| WHAT YOU NEED TO DO |
Using the data that follows, say how many lines contain the word "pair", giving the number by itself.
-----
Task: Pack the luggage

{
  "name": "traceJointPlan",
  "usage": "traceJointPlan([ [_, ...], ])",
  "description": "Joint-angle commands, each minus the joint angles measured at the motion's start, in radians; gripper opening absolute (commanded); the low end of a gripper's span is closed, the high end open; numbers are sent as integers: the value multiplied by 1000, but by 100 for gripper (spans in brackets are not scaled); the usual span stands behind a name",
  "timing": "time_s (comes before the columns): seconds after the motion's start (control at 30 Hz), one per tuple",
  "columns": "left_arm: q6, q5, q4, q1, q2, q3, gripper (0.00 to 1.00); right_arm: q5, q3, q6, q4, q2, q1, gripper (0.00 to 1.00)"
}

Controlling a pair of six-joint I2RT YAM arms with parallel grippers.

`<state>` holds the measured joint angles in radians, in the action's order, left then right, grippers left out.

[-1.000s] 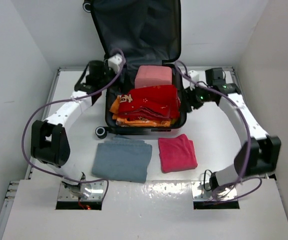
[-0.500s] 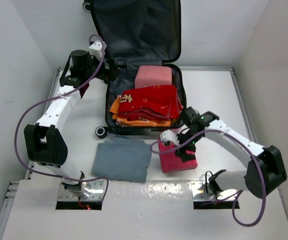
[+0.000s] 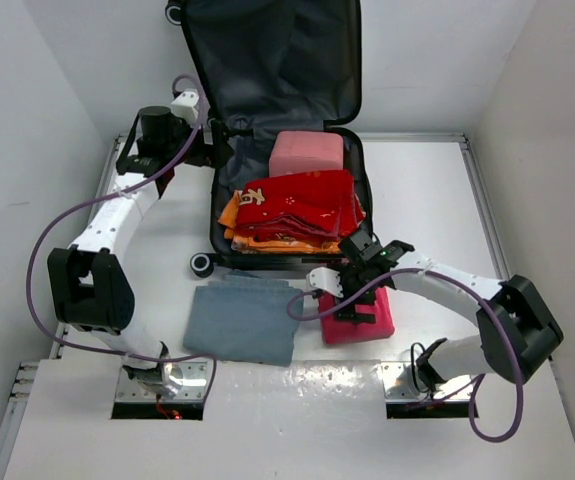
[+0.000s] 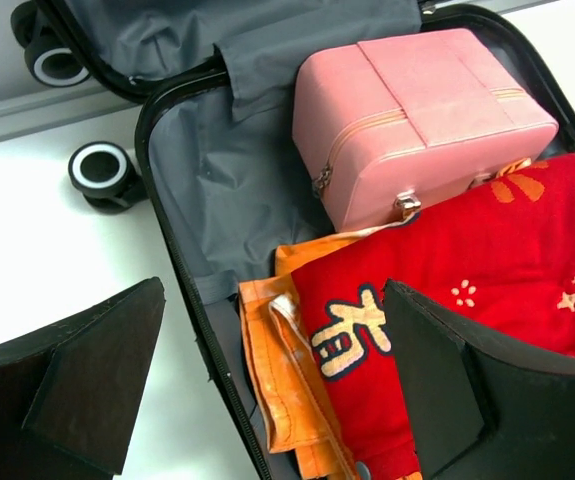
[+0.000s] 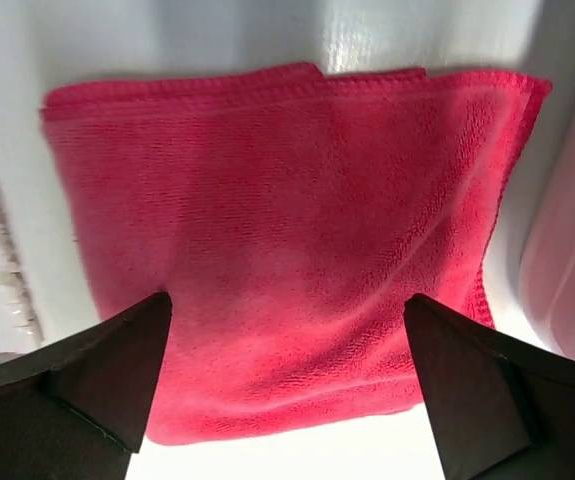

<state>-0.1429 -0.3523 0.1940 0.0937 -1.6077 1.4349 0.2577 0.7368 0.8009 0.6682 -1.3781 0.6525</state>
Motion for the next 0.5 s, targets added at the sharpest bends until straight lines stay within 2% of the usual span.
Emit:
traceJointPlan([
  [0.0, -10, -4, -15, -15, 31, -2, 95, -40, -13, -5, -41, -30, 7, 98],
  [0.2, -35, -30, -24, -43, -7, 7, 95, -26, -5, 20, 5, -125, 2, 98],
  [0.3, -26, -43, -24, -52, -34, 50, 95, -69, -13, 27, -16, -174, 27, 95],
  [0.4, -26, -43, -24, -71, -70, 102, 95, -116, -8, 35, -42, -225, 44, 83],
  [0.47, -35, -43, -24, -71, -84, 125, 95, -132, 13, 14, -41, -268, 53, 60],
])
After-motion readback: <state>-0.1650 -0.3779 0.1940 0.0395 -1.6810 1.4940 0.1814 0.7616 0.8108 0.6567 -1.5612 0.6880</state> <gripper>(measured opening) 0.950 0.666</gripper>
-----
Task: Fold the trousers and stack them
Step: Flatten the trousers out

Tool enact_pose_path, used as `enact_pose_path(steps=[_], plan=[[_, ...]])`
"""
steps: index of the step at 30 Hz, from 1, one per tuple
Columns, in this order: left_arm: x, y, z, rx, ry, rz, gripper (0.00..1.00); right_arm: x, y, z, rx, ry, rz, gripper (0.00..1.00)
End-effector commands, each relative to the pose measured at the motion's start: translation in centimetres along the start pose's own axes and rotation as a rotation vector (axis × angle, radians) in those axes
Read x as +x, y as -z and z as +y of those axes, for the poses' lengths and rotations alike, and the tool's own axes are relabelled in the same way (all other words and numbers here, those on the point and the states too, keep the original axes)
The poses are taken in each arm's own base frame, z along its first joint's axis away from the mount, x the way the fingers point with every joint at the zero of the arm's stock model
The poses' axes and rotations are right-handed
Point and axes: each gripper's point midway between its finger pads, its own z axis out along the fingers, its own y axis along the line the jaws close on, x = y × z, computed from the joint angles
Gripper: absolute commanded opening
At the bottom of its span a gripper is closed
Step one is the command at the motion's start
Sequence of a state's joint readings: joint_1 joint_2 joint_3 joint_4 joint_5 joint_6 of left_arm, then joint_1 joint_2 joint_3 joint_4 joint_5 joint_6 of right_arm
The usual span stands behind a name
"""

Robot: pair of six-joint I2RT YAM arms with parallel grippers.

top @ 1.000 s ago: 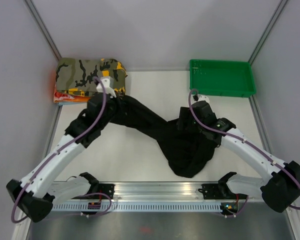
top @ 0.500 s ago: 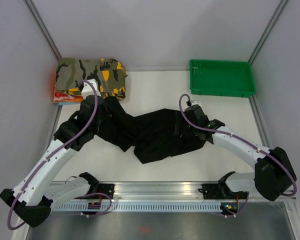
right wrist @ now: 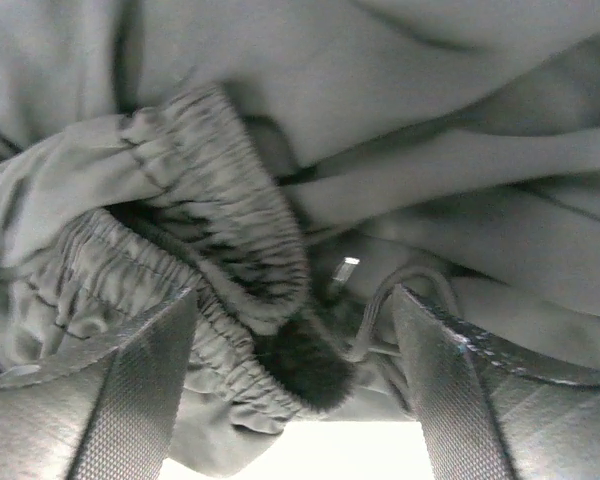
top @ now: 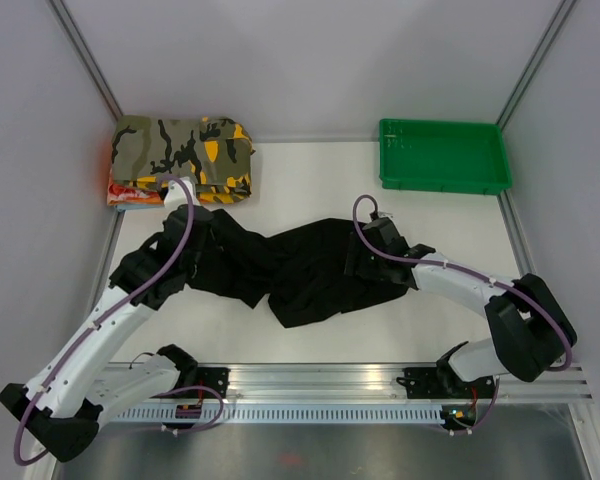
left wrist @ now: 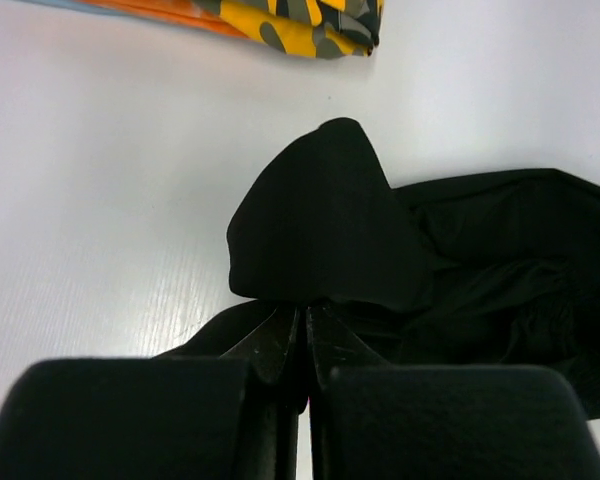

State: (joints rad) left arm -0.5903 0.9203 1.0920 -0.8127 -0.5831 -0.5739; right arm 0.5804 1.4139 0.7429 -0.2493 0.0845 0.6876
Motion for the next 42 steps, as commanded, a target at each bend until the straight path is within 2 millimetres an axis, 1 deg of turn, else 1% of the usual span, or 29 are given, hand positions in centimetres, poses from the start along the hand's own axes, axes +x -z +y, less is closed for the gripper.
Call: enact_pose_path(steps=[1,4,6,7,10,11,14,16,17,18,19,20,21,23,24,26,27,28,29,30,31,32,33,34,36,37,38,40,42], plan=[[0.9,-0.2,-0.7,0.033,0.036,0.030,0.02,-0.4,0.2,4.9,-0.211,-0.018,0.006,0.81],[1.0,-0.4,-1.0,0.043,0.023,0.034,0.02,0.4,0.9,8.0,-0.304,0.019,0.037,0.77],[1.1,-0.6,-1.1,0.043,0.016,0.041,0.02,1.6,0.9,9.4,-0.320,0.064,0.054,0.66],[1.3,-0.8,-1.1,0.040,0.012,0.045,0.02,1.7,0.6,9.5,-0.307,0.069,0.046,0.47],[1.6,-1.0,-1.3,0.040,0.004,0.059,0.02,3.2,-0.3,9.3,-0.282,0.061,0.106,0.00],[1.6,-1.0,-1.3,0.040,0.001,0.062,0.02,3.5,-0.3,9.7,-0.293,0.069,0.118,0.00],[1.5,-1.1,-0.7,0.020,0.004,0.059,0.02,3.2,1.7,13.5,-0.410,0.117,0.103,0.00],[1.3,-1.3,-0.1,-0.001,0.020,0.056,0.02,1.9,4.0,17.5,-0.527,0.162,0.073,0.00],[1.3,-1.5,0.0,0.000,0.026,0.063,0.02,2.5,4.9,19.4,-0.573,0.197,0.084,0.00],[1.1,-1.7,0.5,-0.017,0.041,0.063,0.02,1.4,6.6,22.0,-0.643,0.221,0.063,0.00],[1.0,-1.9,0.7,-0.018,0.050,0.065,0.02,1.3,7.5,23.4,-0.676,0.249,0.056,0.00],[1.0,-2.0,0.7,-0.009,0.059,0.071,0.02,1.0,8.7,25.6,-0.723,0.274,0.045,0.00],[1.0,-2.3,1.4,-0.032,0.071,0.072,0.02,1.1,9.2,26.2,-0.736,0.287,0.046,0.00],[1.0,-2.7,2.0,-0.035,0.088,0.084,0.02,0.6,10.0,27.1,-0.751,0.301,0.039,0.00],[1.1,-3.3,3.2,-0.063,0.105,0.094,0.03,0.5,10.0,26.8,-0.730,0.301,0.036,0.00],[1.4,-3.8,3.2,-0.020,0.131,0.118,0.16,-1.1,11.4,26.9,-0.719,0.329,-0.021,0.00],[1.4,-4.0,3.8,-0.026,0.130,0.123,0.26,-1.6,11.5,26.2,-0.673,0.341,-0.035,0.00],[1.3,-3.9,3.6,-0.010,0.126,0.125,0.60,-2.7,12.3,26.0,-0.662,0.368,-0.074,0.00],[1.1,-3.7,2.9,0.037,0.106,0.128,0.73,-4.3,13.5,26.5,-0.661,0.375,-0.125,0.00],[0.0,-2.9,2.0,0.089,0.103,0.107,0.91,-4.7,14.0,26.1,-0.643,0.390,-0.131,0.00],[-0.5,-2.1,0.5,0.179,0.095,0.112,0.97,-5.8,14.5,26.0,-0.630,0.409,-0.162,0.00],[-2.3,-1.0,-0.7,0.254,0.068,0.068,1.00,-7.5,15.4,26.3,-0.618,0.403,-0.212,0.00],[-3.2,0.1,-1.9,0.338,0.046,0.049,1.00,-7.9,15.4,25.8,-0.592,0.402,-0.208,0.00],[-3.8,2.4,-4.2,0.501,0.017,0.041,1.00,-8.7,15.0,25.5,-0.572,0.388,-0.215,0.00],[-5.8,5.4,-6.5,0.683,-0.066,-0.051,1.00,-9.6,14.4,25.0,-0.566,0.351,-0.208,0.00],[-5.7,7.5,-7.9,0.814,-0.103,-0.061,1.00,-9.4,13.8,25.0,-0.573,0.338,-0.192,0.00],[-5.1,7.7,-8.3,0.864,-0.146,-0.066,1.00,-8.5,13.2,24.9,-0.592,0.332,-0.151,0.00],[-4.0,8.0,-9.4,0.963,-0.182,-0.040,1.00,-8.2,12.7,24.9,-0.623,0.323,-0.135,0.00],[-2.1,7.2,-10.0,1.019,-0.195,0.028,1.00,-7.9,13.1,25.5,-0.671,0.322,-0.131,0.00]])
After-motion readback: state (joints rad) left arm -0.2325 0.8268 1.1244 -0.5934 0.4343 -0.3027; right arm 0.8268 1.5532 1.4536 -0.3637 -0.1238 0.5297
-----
| ANSWER |
2